How To Create a Family Shareholders Agreement?

When you start a business that involves more than one person who is investing money into the company, then you will be needing a shareholders agreement. And for family businesses, this is very much required as this will describe how the business will be run, how to solve disputes between shareholders, and clarify the responsibilities and benefits of each shareholder. Now a shareholders agreement will have a direct impact on how decisions are made in the company, so this is why it is important. Everyone must be able to work under the guidelines set by the agreement and any modification on the agreement is only allowed when all shareholders agree on such action. To begin creating a family shareholders agreement, you will need to remember the following provisions.

1. Responsibility of Each Shareholder

It is important to point out in the agreement the roles and responsibilities of each shareholder. One of which is establishing a rule on how to appoint each officer and the conditions on how to terminate. The main goal of such is to define expectations, and if any issues should arise in the future the agreement will serve as a reference.

2. Voting Rights

As the company grows, you will need to establish voting right for each shareholder and the type of vote that is required in order to make decisions. Certain decisions would require a 51% in order for the decision to move forward. Whereas other decisions may require 75% votes such as alterations to the company’s memorandum or a change in the company’s name.

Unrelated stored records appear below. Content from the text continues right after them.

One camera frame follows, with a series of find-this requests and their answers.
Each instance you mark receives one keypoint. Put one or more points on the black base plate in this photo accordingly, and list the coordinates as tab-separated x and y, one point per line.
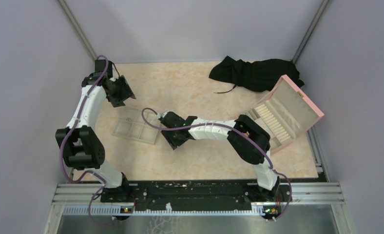
194	195

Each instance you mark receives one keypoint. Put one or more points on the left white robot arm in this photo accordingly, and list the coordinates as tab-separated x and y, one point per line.
79	146

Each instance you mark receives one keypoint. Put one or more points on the white toothed cable rail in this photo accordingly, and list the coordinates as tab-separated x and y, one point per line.
119	210

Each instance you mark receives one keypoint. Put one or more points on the pink jewelry box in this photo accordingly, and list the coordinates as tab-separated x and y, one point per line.
285	112

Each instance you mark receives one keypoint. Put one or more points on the black cloth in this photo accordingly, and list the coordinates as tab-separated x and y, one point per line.
257	76

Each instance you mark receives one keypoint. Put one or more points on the aluminium frame rail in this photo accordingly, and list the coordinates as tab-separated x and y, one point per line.
302	193

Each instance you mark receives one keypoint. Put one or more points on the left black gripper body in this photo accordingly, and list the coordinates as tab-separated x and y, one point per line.
111	92

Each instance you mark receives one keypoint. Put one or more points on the grey divided tray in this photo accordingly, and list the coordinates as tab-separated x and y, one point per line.
131	125

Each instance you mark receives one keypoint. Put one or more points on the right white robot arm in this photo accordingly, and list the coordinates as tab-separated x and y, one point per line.
248	139

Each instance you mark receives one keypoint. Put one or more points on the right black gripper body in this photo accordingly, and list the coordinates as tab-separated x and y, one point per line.
162	131

3. Valuation of Stocks/Shares

Provisions can be made for share valuations in case the shareholder wants to exit the business. Within the agreement, you need to make certain provisions that restrict certain transfers or sales of stocks or shares. For example, a discount may be offered if a shareholder wishes to sell his or her stock to a fellow family shareholder. The reason such regulations will help the company protect their investment from outside influences, and stop external individuals from becoming shareholders. In family businesses, restrictions on who can purchase or inherit shares are important. To ensure that the business stays within the family, you will need to provide all these requirements in the agreement.

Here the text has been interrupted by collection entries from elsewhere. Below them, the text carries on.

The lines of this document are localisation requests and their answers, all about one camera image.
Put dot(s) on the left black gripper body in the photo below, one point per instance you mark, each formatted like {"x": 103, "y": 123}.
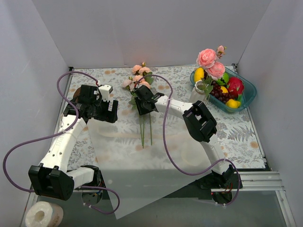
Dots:
{"x": 110, "y": 111}

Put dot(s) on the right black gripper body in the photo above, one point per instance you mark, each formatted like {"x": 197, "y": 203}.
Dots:
{"x": 141, "y": 109}

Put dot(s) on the brown ribbon spool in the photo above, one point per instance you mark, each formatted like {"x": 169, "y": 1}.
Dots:
{"x": 76, "y": 93}

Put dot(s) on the pink flower stems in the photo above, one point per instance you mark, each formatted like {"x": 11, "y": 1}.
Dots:
{"x": 134, "y": 81}

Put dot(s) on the white wrapping paper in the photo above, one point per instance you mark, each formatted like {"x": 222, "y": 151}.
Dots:
{"x": 142, "y": 164}

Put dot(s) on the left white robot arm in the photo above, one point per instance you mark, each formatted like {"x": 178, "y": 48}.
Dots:
{"x": 51, "y": 178}

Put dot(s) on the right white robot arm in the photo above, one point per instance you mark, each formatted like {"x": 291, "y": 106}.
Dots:
{"x": 201, "y": 126}

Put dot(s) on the white ribbed vase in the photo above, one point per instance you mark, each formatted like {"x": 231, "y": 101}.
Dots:
{"x": 200, "y": 92}

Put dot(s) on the floral tablecloth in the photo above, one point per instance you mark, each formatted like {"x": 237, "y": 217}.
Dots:
{"x": 235, "y": 131}

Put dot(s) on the yellow mango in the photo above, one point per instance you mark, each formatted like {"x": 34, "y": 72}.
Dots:
{"x": 199, "y": 74}

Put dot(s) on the dark grape bunch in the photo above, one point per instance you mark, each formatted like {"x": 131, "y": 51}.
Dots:
{"x": 217, "y": 93}

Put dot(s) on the small orange fruit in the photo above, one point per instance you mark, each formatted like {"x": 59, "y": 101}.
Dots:
{"x": 224, "y": 89}

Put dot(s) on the yellow lemon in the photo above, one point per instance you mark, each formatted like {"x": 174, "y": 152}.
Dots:
{"x": 231, "y": 103}

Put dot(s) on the teal plastic fruit basket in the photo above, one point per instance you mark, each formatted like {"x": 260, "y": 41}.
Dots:
{"x": 247, "y": 96}

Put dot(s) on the red dragon fruit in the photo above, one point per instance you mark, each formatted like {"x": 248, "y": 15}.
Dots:
{"x": 235, "y": 86}

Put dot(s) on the white tape roll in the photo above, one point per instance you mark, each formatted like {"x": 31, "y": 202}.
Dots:
{"x": 44, "y": 214}

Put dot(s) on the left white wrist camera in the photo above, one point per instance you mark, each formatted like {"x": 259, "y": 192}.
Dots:
{"x": 105, "y": 91}

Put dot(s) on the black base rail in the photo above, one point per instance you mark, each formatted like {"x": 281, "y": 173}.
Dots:
{"x": 208, "y": 184}

4. Legal Obligations and Financial Responsibilities

It is important to point out the legal obligations of each member of the business and more importantly the financial responsibilities. Determine the amount of money each shareholder must initially invest.

5. Dividends

A shareholders agreement can be used to agree on the dividend policy for shareholders which can be of benefit to ensure continued harmonious relationships among the members.

6. Dispute Resolution

One vital function of this agreement is that it can provide an avenue for resolving any disputes that may arise between the shareholders and ensure that any confidential matters are kept within its members.

7. Exit Strategy

An exit strategy should be part of every shareholder’s agreement should the business close down. It should point out how the shareholders can get their investment back or can selling their shares be an option.

FAQs

What Are an Articles of Incorporation?

These are formal documents that establish a corporation.

What Is a Shareholder?

A shareholder or stockholder is an individual or company that owns one or more stocks of a company.

What Are the Risks of Shareholders?

These are failure to execute a shareholders agreement, restrictions of company powers, financials, issuing or transferring of stocks, and many more.

Having an effective family shareholders agreement is vital for every family-owned business. It is the foundation on which to build a solid business and will help protect everyone’s interest.